[Start of section]

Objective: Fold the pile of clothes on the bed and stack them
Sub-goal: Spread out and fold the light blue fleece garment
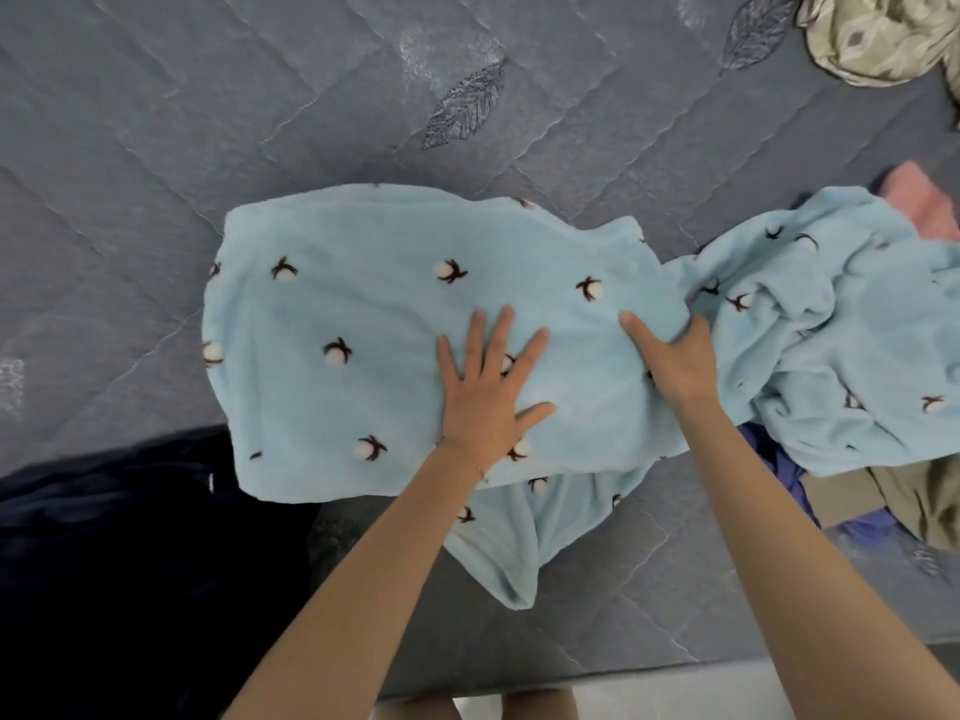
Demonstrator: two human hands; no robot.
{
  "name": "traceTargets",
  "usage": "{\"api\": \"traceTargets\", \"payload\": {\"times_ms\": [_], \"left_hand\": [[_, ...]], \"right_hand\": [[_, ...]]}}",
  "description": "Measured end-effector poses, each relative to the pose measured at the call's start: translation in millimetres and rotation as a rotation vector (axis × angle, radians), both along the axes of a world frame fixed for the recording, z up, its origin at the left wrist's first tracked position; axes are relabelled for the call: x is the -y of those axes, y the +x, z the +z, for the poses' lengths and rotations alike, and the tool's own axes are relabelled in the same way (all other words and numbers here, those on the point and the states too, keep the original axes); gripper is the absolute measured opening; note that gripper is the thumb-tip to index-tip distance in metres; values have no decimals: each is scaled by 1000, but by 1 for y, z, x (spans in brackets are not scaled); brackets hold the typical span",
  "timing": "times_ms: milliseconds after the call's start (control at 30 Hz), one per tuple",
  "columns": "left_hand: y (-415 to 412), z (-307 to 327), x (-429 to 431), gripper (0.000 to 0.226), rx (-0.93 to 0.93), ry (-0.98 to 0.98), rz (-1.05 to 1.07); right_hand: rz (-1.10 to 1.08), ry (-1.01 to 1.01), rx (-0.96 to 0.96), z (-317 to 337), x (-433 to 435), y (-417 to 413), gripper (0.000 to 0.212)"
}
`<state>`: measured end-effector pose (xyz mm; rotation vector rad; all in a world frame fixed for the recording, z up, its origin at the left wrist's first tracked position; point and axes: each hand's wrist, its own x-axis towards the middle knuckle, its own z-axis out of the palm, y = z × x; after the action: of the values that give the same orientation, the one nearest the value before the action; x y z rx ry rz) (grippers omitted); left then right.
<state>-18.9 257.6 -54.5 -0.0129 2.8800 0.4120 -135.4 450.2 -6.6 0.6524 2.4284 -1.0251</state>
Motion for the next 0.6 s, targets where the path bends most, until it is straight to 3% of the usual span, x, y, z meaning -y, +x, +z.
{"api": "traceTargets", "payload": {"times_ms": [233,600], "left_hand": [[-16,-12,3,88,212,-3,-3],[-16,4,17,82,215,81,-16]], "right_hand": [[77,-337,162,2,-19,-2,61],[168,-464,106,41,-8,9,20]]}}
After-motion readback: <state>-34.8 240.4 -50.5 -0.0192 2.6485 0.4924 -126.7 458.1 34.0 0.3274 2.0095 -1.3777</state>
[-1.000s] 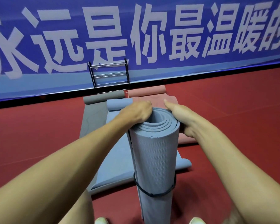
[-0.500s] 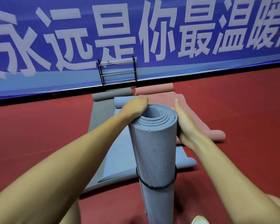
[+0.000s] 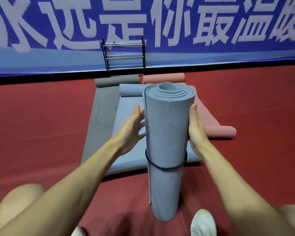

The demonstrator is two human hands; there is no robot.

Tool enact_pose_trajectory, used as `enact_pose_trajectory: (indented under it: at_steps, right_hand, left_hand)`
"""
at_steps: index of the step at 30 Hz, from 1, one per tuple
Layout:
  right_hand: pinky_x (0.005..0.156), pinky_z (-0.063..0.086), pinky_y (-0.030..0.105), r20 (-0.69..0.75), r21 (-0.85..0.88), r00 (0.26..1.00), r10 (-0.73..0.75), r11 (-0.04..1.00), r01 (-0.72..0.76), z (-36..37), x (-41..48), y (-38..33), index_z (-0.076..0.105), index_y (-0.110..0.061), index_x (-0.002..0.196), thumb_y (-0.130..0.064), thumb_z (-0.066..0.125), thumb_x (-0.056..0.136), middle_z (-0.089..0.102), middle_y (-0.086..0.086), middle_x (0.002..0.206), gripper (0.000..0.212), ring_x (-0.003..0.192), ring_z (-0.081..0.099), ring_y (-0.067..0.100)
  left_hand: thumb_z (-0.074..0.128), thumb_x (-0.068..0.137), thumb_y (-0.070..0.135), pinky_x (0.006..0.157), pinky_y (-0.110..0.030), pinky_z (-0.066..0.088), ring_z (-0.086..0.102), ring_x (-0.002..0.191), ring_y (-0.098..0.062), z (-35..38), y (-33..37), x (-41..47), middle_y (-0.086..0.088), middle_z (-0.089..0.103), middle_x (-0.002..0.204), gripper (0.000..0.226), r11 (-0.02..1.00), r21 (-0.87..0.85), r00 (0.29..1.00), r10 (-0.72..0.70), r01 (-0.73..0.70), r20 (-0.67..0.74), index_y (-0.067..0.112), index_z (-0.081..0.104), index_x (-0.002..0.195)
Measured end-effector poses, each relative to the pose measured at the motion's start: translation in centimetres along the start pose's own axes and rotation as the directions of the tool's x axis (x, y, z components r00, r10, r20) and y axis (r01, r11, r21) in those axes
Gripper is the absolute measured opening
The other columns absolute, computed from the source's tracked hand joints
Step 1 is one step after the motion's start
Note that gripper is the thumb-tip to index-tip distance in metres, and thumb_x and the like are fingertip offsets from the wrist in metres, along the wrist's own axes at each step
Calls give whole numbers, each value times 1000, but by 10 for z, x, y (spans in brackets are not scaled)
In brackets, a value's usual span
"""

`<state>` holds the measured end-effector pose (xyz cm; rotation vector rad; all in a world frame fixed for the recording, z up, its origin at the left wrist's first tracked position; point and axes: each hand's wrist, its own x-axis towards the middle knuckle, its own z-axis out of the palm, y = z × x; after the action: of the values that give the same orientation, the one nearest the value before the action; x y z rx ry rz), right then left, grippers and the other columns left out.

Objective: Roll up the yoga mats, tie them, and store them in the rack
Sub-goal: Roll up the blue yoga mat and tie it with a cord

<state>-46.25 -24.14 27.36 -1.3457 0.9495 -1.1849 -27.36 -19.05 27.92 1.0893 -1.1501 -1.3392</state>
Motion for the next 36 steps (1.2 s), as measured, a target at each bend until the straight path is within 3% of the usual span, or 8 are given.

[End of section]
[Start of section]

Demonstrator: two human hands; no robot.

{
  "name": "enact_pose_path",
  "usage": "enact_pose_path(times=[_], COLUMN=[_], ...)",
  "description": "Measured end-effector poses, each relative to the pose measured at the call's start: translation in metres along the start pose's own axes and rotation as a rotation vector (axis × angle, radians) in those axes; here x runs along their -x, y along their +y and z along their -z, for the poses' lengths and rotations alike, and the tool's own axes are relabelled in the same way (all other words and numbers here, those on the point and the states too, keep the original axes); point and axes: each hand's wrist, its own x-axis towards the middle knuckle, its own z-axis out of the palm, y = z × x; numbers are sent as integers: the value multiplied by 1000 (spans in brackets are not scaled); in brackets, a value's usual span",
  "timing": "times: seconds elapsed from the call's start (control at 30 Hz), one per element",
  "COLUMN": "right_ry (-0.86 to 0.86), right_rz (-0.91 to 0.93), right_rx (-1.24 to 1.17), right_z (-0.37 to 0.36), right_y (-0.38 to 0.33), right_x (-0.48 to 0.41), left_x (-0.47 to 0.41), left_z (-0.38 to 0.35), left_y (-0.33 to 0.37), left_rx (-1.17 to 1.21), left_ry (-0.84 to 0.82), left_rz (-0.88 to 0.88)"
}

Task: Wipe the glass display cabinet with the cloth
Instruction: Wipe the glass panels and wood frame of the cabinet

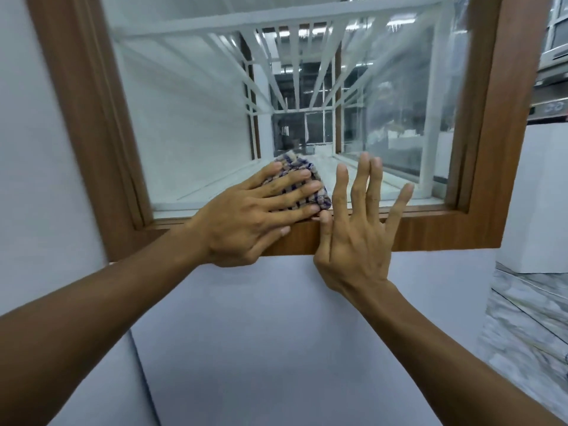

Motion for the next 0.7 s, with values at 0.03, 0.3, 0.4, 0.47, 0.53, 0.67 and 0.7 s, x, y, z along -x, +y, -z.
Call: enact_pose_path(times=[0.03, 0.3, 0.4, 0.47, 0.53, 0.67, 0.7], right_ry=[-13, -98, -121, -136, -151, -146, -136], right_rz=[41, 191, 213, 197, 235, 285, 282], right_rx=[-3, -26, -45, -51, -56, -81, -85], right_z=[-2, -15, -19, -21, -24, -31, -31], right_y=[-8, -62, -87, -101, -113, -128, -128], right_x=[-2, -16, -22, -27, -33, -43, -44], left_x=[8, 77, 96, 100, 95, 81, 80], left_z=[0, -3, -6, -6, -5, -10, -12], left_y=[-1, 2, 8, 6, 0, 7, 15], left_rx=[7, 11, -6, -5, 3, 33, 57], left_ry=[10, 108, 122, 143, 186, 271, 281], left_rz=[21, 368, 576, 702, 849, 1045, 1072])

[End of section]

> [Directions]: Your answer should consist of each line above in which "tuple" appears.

> [Output below]:
  "timing": "times_ms: milliseconds after the call's start (control at 30 Hz), one per tuple",
at_steps: index of the step at 30 Hz, from 1, one per tuple

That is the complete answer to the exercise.